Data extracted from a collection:
++++++++
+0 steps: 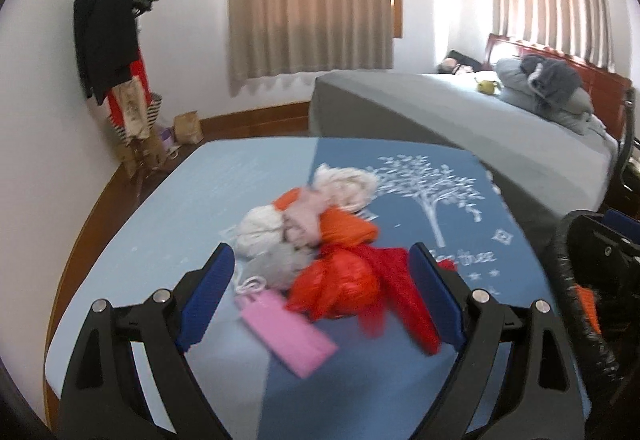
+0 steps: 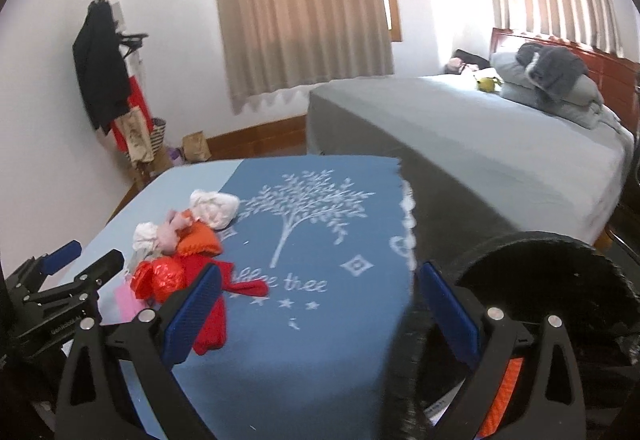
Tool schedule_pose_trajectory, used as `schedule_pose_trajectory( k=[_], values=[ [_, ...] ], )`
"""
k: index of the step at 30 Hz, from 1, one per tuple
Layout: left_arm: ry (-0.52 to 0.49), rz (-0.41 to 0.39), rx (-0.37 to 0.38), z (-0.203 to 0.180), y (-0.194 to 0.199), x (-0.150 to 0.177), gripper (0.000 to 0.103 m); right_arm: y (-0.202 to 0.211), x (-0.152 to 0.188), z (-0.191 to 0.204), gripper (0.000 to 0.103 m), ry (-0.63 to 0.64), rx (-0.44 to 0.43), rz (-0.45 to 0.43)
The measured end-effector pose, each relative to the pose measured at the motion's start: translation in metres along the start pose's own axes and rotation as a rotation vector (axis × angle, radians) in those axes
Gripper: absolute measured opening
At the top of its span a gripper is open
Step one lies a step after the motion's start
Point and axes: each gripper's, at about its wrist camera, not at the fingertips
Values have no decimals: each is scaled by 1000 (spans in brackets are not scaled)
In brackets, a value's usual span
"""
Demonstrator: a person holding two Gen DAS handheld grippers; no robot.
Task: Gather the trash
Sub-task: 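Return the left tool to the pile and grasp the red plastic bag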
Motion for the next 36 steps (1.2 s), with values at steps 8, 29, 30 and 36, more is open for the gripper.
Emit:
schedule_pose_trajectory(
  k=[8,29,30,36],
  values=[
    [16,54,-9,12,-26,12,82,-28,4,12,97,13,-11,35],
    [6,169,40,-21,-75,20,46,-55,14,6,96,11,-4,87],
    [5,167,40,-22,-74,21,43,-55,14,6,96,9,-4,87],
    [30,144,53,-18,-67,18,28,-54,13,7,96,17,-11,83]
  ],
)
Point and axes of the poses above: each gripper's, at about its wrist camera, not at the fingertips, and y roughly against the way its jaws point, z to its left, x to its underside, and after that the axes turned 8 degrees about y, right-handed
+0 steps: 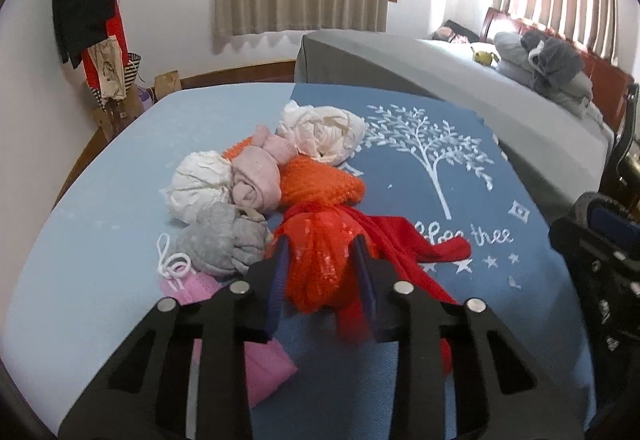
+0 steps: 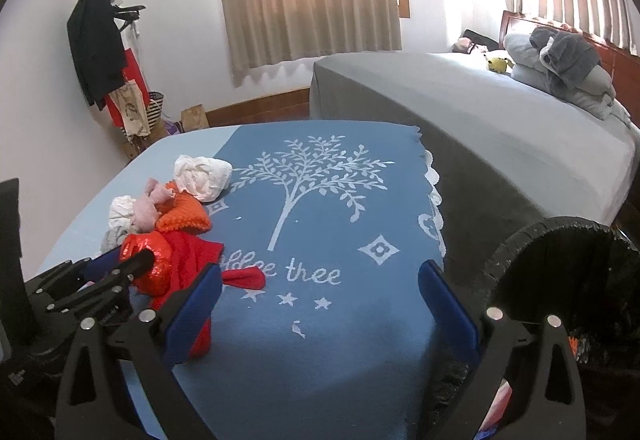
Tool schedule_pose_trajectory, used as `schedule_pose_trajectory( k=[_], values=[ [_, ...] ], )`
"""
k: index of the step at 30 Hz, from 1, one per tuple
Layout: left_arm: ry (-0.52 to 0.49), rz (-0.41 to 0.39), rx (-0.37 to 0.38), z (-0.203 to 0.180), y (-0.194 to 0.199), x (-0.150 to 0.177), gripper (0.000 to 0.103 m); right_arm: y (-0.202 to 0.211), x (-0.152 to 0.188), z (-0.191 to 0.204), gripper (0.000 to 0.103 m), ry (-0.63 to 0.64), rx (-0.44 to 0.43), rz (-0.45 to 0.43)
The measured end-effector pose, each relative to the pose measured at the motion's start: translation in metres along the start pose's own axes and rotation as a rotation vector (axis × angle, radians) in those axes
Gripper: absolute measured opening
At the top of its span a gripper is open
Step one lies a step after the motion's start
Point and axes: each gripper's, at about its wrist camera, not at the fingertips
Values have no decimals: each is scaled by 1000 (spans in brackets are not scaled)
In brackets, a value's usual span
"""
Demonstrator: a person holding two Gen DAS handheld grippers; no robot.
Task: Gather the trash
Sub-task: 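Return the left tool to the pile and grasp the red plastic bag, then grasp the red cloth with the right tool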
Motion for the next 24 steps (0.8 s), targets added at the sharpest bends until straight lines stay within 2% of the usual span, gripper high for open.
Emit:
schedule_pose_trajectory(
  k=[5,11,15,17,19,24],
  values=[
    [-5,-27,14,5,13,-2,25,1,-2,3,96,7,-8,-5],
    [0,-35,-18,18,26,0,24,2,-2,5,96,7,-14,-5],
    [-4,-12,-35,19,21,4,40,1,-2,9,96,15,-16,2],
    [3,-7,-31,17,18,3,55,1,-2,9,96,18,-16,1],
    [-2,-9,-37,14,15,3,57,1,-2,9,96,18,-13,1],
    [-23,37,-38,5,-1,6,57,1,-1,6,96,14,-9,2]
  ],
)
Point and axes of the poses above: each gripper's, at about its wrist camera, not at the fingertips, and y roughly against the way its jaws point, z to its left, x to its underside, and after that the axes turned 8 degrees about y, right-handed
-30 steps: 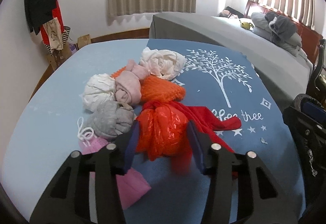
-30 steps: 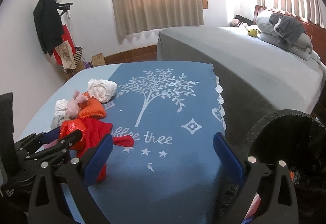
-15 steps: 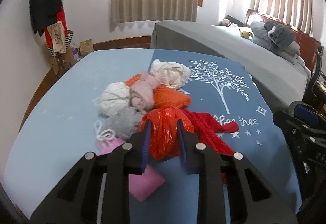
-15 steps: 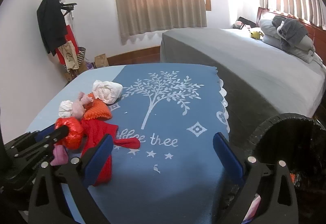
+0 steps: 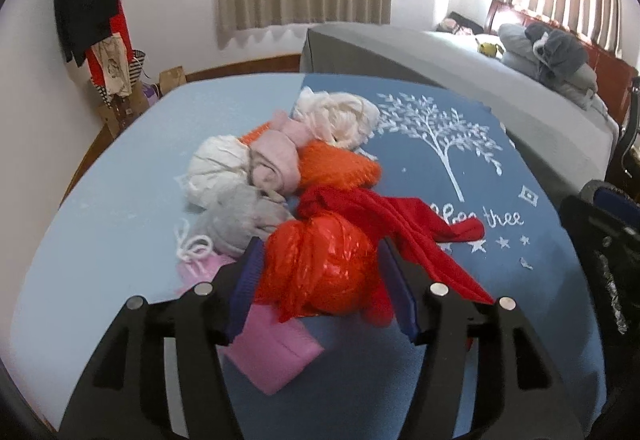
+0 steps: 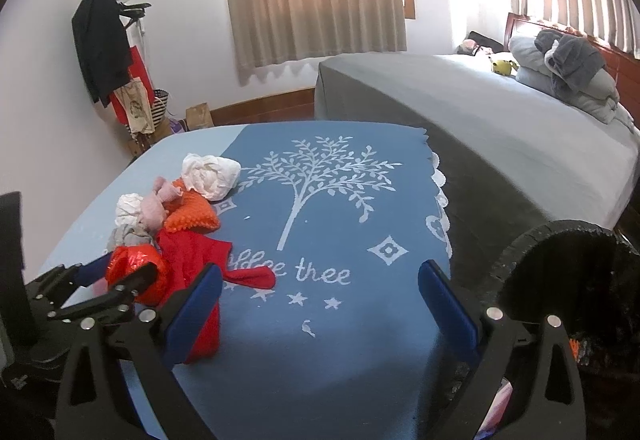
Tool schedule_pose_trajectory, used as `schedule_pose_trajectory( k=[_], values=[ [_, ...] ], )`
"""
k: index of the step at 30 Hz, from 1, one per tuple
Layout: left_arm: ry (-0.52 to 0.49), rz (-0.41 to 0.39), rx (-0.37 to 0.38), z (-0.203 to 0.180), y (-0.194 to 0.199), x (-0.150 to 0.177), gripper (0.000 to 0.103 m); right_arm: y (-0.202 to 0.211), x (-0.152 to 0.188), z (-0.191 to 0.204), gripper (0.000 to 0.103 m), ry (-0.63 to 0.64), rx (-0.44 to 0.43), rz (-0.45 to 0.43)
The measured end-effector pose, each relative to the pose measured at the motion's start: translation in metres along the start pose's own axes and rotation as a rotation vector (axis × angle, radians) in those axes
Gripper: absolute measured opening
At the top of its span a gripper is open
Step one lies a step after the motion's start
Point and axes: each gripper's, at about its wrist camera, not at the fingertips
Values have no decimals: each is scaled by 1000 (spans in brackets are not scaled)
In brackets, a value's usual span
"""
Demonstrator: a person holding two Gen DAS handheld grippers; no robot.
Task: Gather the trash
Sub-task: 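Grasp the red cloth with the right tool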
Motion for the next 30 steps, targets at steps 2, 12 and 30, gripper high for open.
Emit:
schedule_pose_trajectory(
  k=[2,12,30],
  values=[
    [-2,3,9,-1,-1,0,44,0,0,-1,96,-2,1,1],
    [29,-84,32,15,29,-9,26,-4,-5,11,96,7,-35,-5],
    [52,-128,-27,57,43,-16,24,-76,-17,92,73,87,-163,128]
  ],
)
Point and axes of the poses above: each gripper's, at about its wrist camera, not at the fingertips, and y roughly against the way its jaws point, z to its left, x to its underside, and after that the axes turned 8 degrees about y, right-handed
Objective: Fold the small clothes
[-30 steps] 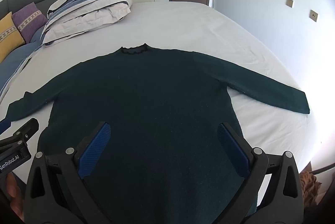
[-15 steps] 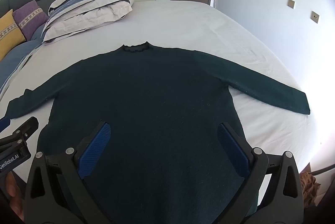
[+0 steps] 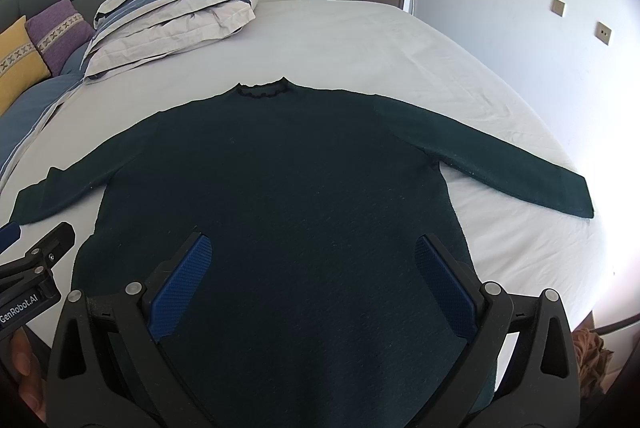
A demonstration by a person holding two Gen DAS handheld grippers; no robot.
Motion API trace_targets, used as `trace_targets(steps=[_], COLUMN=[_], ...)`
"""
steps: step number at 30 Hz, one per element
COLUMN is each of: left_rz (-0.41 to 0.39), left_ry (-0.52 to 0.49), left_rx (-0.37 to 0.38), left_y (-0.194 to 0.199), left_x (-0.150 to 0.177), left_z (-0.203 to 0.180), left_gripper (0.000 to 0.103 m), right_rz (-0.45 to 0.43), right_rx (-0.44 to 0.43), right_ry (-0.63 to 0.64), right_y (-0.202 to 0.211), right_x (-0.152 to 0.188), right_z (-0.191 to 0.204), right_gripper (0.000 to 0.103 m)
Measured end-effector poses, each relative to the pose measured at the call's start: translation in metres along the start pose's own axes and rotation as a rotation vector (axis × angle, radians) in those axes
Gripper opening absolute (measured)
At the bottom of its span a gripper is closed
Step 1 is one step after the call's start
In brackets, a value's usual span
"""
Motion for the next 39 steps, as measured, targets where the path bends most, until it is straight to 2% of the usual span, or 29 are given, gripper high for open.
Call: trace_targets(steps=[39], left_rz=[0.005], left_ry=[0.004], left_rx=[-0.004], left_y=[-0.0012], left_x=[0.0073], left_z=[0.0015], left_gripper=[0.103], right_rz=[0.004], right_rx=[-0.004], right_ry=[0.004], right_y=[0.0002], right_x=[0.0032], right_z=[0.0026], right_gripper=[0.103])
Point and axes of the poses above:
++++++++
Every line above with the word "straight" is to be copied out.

Motion for the next 24 steps (0.8 s), targets added at the sharpest bends until straight lines stay within 2% of the usual span, gripper high for open.
Motion for the next 39 steps, as measured, targets where the path bends most, until it is straight to 2% of the usual span, or 29 are given, gripper high for open.

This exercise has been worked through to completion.